◆ **EXERCISE INSTRUCTIONS**:
From the line containing "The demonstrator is" to the very last line of the data below, transcribe everything exactly and nothing more.

◆ **PROVIDED MATERIAL**:

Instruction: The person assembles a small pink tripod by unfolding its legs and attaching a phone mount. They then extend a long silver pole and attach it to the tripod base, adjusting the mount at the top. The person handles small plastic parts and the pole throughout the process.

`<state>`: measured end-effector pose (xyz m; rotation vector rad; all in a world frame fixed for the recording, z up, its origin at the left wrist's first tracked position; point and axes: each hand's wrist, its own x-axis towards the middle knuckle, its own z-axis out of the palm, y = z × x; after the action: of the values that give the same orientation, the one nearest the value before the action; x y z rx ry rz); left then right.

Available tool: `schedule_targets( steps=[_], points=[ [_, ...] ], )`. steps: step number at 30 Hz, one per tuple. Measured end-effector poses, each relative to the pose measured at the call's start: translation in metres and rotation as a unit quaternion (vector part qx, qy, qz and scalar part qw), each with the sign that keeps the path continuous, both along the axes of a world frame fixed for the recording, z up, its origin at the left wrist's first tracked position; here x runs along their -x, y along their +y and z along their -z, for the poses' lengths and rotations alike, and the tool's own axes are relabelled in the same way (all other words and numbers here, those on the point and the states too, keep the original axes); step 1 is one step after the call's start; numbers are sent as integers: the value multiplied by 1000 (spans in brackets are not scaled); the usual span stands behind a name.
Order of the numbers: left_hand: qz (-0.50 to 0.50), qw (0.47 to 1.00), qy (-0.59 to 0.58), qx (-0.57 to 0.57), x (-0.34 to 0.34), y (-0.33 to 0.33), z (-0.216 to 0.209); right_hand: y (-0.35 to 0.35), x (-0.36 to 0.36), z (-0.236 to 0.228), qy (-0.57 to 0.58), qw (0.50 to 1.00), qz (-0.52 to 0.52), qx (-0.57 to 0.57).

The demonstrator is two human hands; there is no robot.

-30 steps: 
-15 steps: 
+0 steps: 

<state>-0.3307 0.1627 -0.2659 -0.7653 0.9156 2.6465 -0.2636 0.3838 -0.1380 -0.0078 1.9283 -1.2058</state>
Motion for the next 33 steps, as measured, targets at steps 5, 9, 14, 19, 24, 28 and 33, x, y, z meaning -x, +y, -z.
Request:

◆ **TASK RESULT**:
The demonstrator is two human hands; there is no robot.

-30 steps: 
-15 steps: 
+0 steps: 

<state>-0.3307 0.1627 -0.2659 -0.7653 0.9156 2.6465 -0.2636 0.3838 -0.1380 -0.0078 1.9283 -1.2058</state>
Motion for the next 33 steps, as measured, targets at steps 5, 9, 14, 19, 24, 28 and 33, x, y, z meaning -x, +y, -z.
Request:

The answer, as written, is complete.